INDD Student Wins National Playground Design Contest
Morgan Slone’s favorite playground will always be the one at the James T. Anderson Boys and Girls Club in Marietta, Georgia. Slone, a senior industrial design student, designed the mushroom-themed playground and built it in Minecraft when she was home working in Lexington, Kentucky, over the summer, never imagining that her design would one day come to life.
In August, Slone’s design was selected from approximately 650 submissions as the winner of Build for Better, a national contest sponsored by Kellogg’s, Minecraft, and Kaboom!, an American non-profit organization that helps communities build playgrounds for children. As a result, Slone’s Minecraft design was recently built by Kaboom! and will be enjoyed by many children for years to come.
“My goal was to make it as inclusive as possible,” Slone said. “That’s one thing I like in design is inclusion and accessibility. The playground still has risky play but also enough accessible stuff intertwined so that all kids can play together. I felt like it was important to have spaces where all kids can play together.” For example, one wall features several basketball hoops hung at different heights so lots of kids with varying skillsets and abilities can play.
The playground design is Slone’s first, although she’s been playing Minecraft for more than a decade. “It’s one of my favorite destress activities. I’m able to be creative in it and build whatever I want without any pressure.” So when she noticed an ad for the contest on the back of a cereal box this summer, Slone immediately went to work, sketching her ideas and deciding on a color scheme before building out the playground in Minecraft. Once she was happy with her design, she screenshot it and used Adobe Illustrator to add text, explaining all the playground’s many features, before submitting it to the contest.
“I wanted whoever was judging the contest to be able to get the full picture. That is something that is really taught to us in Auburn’s Industrial Design program: your design needs to look good but it also needs to communicate what the design is and what it does, even if you’re not there to explain it,” she said.
Slone said she had actually forgotten about the contest and was shocked when she was notified she had won. Since August, she has participated in a design day put on by Kaboom! at the James T. Anderson Boys and Girls Club in Marietta. “I got to talk to the kids about our love for Minecraft and show them pictures of what I had designed. They were so excited and super impressed. A lot of them like Minecraft so it really resonated with them.”
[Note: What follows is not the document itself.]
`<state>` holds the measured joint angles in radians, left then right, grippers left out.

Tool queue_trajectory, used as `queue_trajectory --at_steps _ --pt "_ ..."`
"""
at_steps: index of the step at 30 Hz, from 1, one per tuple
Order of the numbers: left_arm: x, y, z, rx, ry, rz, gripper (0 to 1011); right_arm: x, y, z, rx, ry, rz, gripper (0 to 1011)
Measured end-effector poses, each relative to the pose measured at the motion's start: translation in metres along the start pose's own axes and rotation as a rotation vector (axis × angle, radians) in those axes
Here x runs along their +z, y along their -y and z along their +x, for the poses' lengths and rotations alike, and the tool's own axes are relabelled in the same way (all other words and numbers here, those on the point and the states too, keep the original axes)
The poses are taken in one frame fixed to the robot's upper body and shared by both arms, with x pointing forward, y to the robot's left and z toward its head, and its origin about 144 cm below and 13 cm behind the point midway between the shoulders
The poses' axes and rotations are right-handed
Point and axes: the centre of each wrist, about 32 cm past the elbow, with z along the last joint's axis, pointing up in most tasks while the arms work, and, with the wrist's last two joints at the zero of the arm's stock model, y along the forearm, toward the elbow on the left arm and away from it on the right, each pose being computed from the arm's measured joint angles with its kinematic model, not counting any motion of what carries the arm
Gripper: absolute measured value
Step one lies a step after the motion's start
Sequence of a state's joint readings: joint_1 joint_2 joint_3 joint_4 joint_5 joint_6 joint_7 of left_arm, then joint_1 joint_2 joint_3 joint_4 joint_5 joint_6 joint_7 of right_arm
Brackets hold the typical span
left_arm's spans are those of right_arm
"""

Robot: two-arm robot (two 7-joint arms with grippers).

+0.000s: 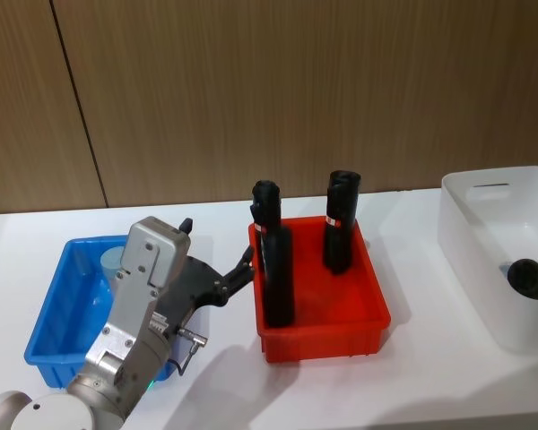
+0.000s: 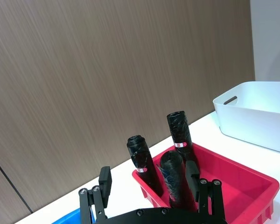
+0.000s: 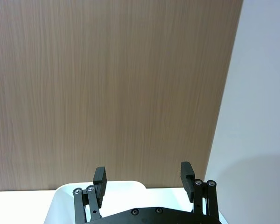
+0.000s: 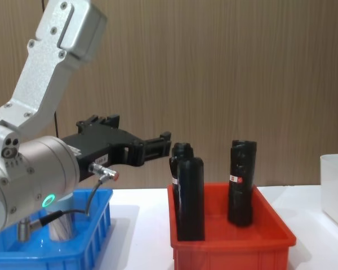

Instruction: Pick the cotton swabs from the blue box and place them into the white box.

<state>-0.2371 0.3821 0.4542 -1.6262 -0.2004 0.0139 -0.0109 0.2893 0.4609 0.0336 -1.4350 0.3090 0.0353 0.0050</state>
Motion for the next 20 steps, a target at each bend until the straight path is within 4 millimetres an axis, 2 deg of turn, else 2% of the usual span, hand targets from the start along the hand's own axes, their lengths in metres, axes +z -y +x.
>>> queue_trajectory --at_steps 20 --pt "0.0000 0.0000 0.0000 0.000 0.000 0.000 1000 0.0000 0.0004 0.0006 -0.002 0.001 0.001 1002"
In November, Slone attended a special dinner with executives from Kellogg’s and then attended the ribbon cutting ceremony with her parents at the playground the next day. In addition to the excitement that came from winning the contest and a new highlight to her résumé, Slone also received several treats from Kellogg’s including many boxes of Poptarts, Frosted Mini Wheats, Frosted Flakes, Minecraft cereal and Cheez-Its among other things the company sent to her apartment.
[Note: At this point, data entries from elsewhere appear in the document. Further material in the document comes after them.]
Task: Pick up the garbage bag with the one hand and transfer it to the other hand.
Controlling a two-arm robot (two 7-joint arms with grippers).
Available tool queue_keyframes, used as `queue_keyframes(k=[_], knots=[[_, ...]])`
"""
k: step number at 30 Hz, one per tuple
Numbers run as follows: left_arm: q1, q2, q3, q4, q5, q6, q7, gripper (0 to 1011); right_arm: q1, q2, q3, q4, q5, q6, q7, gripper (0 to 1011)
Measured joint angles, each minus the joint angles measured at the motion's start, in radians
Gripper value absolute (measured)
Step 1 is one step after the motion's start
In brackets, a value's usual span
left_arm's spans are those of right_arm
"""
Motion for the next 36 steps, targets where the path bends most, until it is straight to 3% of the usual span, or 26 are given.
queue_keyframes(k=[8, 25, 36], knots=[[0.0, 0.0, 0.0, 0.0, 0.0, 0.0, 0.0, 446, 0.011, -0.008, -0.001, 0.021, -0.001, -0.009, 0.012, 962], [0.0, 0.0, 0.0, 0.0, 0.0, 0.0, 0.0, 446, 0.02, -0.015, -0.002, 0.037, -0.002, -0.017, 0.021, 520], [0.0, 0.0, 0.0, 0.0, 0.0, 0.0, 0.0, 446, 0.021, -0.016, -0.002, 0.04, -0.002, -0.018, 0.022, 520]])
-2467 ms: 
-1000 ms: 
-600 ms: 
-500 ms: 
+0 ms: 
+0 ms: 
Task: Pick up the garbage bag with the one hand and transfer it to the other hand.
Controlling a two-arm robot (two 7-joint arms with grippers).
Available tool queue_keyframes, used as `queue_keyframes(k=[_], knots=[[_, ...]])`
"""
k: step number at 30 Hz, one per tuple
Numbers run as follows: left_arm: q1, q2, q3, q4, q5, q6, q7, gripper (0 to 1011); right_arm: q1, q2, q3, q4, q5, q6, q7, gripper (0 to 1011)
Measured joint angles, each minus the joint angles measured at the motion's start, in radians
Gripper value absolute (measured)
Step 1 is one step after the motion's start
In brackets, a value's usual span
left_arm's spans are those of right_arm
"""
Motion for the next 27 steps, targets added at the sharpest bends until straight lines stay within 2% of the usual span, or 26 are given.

She said the entire experience has been a lot of fun and has combined her love of Minecraft with her passion for creating accessible products. She said she’s also learned a few things along the way.
“One takeaway from this experience for me is that you can still create interesting things in an unconventional form. You don’t have to use the latest, greatest technology to build something cool or something that works well,” she said. “And, playing Minecraft for 10 years has paid off!”